Stored items from a collection:
_ _ _

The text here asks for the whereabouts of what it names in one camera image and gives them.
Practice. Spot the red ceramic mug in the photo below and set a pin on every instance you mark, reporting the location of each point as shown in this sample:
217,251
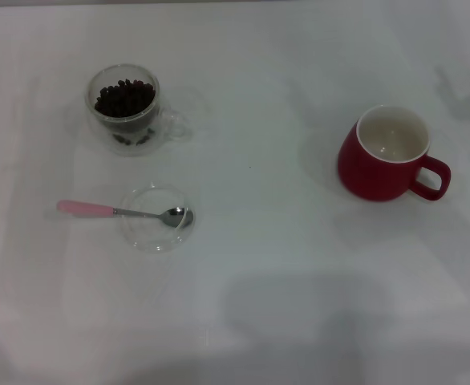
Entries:
367,172

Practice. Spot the coffee beans pile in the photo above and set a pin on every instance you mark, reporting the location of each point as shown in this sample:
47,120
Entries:
124,100

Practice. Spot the round clear glass saucer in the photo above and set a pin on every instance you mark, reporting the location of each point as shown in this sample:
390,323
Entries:
155,238

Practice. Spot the double-wall glass cup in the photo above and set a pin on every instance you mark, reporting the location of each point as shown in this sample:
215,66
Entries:
138,134

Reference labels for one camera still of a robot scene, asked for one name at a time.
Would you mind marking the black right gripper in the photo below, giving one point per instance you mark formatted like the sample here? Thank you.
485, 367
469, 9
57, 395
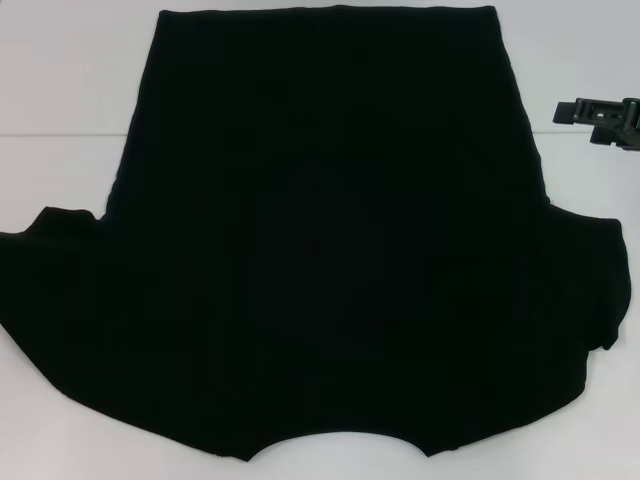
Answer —
612, 112

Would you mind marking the black shirt with white print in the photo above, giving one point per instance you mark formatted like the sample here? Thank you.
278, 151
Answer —
320, 225

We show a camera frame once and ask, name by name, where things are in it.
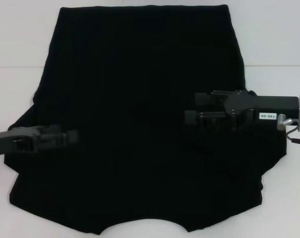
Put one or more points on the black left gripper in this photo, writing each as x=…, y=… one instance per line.
x=20, y=141

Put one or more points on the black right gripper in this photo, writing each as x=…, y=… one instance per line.
x=268, y=106

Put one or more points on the black shirt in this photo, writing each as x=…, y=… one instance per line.
x=139, y=62

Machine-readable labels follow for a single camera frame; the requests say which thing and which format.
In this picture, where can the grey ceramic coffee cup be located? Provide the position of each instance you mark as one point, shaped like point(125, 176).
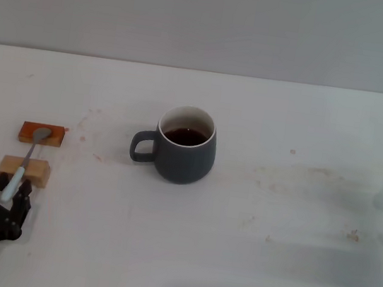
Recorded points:
point(181, 163)

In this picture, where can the light wooden block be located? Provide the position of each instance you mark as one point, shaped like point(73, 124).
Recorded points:
point(36, 171)

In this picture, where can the reddish brown wooden block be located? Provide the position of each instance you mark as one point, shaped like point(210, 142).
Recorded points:
point(57, 137)

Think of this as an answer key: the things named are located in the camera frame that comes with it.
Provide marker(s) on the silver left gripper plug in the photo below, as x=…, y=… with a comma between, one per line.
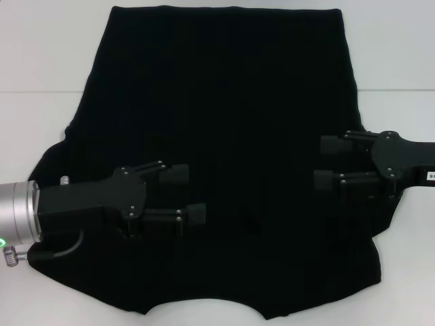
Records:
x=64, y=180

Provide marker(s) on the black shirt with FREE print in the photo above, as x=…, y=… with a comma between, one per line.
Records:
x=231, y=102

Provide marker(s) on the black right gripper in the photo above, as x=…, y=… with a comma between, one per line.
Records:
x=408, y=163

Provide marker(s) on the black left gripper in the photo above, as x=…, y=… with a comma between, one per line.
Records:
x=102, y=197

_ _ _

What you should do »
Output each line above exactly as it stands, omitting the pictures.

Solved exercise »
The text here asks for the whereabouts of what it names in one camera image and gives them.
Practice. Spot the red ceramic mug in the photo below and set a pin on every instance you mark, reporting the location of each point as shown in this sample:
217,251
Entries:
367,172

Practice. Spot the coffee beans pile in the photo above and set a pin on every instance you mark, reporting the location of each point as shown in this sample:
47,120
Entries:
124,100

Practice. Spot the round clear glass saucer in the photo above and set a pin on every instance you mark, reporting the location of each point as shown in this sample:
390,323
Entries:
155,238

Practice. Spot the double-wall glass cup in the photo above and set a pin on every instance you mark, reporting the location of each point as shown in this sample:
215,66
Entries:
138,134

Reference labels for one camera still of a robot scene, asked for one name at a time.
Would you mind marking the black right gripper in the photo below, giving one point per instance you mark formatted like the sample here? Thank you.
485, 367
469, 9
57, 395
Answer —
612, 112

Would you mind marking the black shirt with white print in the photo above, giving one point per instance you mark formatted like the sample here? Thank you.
278, 151
Answer —
320, 225

We show a camera frame once and ask, name by name, where things are in it.
Put one or more points on the black left gripper in this photo, writing each as x=…, y=… one instance per line.
x=20, y=141

Put one or more points on the black right gripper in this photo, writing each as x=…, y=… one instance per line.
x=268, y=106

Put one or more points on the black shirt in this photo, writing each as x=…, y=… one instance per line.
x=139, y=62

Machine-readable labels follow for a single camera frame; the requests say which thing and which format.
In this picture, where can the grey ceramic coffee cup be located? Provide the position of each instance you mark as one point, shaped like point(125, 176).
Recorded points:
point(181, 163)

In this picture, where can the light wooden block be located? Provide the position of each instance you mark as one point, shaped like point(73, 124).
Recorded points:
point(36, 171)

In this picture, where can the reddish brown wooden block be located? Provide the position of each instance you mark as one point, shaped like point(210, 142).
Recorded points:
point(57, 137)

Think of this as an answer key: the things named are located in the camera frame that comes with it.
Provide marker(s) on the silver left gripper plug in the photo below, as x=…, y=… with a comma between, one per line.
Records:
x=64, y=180

Provide marker(s) on the black shirt with FREE print in the photo above, as x=…, y=… with a comma between, one per line.
Records:
x=231, y=102

Provide marker(s) on the black right gripper in the photo above, as x=…, y=… with a comma between, one per line.
Records:
x=408, y=163

Provide marker(s) on the black left gripper in the photo above, as x=…, y=… with a comma between, one per line.
Records:
x=102, y=197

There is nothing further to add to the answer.